**What needs to be done:**
Every line with "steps" in it must be copied from the data.

** Data records follows **

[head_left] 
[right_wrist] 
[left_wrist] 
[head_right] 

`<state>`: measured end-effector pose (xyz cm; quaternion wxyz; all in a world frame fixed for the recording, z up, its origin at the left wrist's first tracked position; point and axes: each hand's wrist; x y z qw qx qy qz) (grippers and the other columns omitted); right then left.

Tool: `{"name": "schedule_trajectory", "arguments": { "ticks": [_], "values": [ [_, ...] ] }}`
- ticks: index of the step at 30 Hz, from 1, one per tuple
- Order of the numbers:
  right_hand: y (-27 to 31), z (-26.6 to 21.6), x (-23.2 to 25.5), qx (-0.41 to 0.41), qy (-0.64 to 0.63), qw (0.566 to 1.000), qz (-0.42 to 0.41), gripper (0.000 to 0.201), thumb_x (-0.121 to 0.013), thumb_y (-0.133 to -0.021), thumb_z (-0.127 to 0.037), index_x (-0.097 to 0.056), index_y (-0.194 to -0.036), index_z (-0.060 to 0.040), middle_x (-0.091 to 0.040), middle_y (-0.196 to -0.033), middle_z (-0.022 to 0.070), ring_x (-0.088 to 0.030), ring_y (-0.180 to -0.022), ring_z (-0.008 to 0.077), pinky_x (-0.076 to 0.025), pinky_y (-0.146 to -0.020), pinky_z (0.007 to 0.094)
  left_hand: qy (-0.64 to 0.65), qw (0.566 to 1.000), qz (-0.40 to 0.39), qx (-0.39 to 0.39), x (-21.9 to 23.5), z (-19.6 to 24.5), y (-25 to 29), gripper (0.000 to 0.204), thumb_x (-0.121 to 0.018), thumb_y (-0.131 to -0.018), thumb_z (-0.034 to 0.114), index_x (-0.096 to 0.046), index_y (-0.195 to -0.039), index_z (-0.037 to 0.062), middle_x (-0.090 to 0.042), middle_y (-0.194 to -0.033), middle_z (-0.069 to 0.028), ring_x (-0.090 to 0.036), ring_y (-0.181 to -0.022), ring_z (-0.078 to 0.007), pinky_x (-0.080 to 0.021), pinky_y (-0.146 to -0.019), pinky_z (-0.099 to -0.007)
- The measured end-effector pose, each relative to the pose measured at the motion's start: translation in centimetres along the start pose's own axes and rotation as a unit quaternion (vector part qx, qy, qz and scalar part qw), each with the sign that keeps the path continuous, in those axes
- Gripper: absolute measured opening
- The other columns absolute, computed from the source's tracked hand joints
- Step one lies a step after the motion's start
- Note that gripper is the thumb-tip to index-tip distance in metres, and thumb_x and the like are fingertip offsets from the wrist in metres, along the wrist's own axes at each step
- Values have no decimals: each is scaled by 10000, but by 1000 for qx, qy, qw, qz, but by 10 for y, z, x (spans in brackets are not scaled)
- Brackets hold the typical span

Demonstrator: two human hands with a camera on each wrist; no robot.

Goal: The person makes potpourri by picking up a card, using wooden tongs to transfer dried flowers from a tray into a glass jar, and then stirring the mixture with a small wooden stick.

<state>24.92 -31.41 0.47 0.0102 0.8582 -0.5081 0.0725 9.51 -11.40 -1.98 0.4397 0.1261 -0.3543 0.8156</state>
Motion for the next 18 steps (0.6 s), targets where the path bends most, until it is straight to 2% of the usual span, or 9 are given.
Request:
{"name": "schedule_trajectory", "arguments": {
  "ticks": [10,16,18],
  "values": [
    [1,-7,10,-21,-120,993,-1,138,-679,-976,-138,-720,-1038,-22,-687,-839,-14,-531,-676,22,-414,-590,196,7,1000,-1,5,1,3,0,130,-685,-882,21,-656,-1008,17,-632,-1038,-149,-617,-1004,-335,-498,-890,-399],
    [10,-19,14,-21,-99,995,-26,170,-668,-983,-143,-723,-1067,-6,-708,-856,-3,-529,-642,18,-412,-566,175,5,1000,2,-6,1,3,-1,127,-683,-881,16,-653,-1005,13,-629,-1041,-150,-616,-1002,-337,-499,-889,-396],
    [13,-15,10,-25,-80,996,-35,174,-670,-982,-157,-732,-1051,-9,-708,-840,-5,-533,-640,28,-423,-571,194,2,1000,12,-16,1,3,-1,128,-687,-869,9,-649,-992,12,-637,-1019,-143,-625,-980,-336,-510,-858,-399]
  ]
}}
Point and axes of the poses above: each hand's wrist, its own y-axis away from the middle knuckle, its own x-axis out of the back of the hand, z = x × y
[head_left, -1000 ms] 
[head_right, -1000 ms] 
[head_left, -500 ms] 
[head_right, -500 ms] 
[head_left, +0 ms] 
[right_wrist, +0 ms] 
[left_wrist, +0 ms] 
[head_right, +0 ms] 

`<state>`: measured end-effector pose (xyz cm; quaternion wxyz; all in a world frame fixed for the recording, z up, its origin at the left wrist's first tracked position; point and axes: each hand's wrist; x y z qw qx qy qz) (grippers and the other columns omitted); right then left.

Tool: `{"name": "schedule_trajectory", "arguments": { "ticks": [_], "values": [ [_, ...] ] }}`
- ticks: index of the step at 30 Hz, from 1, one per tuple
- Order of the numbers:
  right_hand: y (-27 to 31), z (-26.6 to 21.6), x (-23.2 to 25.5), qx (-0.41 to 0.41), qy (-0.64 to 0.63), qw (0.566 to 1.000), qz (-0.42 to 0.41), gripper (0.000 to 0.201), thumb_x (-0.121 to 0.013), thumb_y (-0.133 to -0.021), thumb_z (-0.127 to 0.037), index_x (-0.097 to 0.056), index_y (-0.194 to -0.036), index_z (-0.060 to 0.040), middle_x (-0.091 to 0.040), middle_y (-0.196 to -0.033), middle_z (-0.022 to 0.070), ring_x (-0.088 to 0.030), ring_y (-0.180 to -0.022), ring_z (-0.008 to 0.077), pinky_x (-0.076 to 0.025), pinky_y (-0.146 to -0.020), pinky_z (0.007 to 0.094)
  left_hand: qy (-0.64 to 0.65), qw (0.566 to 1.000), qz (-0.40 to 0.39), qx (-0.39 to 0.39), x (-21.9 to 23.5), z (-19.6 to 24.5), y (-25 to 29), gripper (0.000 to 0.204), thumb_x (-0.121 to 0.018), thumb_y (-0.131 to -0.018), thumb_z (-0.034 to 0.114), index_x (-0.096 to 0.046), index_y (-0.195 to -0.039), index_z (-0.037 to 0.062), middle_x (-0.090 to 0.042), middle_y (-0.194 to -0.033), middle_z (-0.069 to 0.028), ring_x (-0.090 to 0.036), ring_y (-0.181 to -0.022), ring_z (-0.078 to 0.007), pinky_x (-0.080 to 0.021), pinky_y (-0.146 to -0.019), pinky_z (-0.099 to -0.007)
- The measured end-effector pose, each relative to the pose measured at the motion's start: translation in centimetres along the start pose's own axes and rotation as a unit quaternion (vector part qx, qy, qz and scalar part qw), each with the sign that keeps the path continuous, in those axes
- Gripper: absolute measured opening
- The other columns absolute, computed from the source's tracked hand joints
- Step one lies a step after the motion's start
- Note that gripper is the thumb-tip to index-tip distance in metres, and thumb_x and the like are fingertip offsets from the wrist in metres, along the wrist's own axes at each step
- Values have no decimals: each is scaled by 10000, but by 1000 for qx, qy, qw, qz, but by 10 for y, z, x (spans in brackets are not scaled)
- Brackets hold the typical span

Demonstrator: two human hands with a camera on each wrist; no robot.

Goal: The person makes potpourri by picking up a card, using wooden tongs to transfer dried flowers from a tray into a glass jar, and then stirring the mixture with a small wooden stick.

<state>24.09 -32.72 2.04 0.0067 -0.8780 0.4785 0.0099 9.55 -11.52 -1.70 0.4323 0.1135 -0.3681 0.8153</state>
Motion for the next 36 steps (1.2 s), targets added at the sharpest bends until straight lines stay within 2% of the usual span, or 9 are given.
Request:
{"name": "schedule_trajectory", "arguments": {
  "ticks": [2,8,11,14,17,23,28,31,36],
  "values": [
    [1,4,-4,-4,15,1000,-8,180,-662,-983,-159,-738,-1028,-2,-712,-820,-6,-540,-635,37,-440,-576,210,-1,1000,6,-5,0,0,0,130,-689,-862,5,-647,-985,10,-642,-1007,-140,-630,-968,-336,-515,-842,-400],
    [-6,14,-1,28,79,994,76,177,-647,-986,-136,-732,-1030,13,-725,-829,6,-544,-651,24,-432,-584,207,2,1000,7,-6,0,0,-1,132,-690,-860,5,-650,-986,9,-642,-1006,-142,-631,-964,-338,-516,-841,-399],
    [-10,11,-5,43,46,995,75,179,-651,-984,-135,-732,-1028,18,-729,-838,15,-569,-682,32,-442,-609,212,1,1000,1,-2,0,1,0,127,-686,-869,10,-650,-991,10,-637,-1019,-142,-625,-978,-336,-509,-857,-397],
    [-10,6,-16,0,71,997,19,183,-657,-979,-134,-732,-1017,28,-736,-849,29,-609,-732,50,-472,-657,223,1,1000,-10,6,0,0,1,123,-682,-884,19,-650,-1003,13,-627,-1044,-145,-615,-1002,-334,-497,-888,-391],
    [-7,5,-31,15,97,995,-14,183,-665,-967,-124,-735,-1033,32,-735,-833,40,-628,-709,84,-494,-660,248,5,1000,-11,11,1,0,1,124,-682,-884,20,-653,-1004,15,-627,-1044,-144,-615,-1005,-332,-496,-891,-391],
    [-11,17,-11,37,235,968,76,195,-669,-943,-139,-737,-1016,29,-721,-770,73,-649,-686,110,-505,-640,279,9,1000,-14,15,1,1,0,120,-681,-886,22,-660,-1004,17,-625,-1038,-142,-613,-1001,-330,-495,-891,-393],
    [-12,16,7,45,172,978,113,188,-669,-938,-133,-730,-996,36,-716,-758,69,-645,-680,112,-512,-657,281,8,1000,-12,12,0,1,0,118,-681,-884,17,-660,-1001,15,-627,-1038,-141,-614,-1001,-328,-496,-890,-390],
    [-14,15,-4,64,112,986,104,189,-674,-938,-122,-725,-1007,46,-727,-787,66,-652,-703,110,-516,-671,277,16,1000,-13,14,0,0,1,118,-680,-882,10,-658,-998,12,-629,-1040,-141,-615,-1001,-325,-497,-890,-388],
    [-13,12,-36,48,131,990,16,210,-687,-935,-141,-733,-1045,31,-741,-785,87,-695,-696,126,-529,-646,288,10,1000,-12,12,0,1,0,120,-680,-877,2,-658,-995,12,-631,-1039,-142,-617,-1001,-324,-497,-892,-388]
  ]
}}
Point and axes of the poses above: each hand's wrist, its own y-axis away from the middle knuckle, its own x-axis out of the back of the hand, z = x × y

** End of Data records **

**Exercise response:**
Motion for the next 18 steps (0.6 s), targets where the path bends most, until it is straight to 2% of the usual span, or 9 are given.
Motion for the next 36 steps (1.2 s), targets added at the sharpest bends until straight lines stay within 2% of the usual span, or 9 are given.

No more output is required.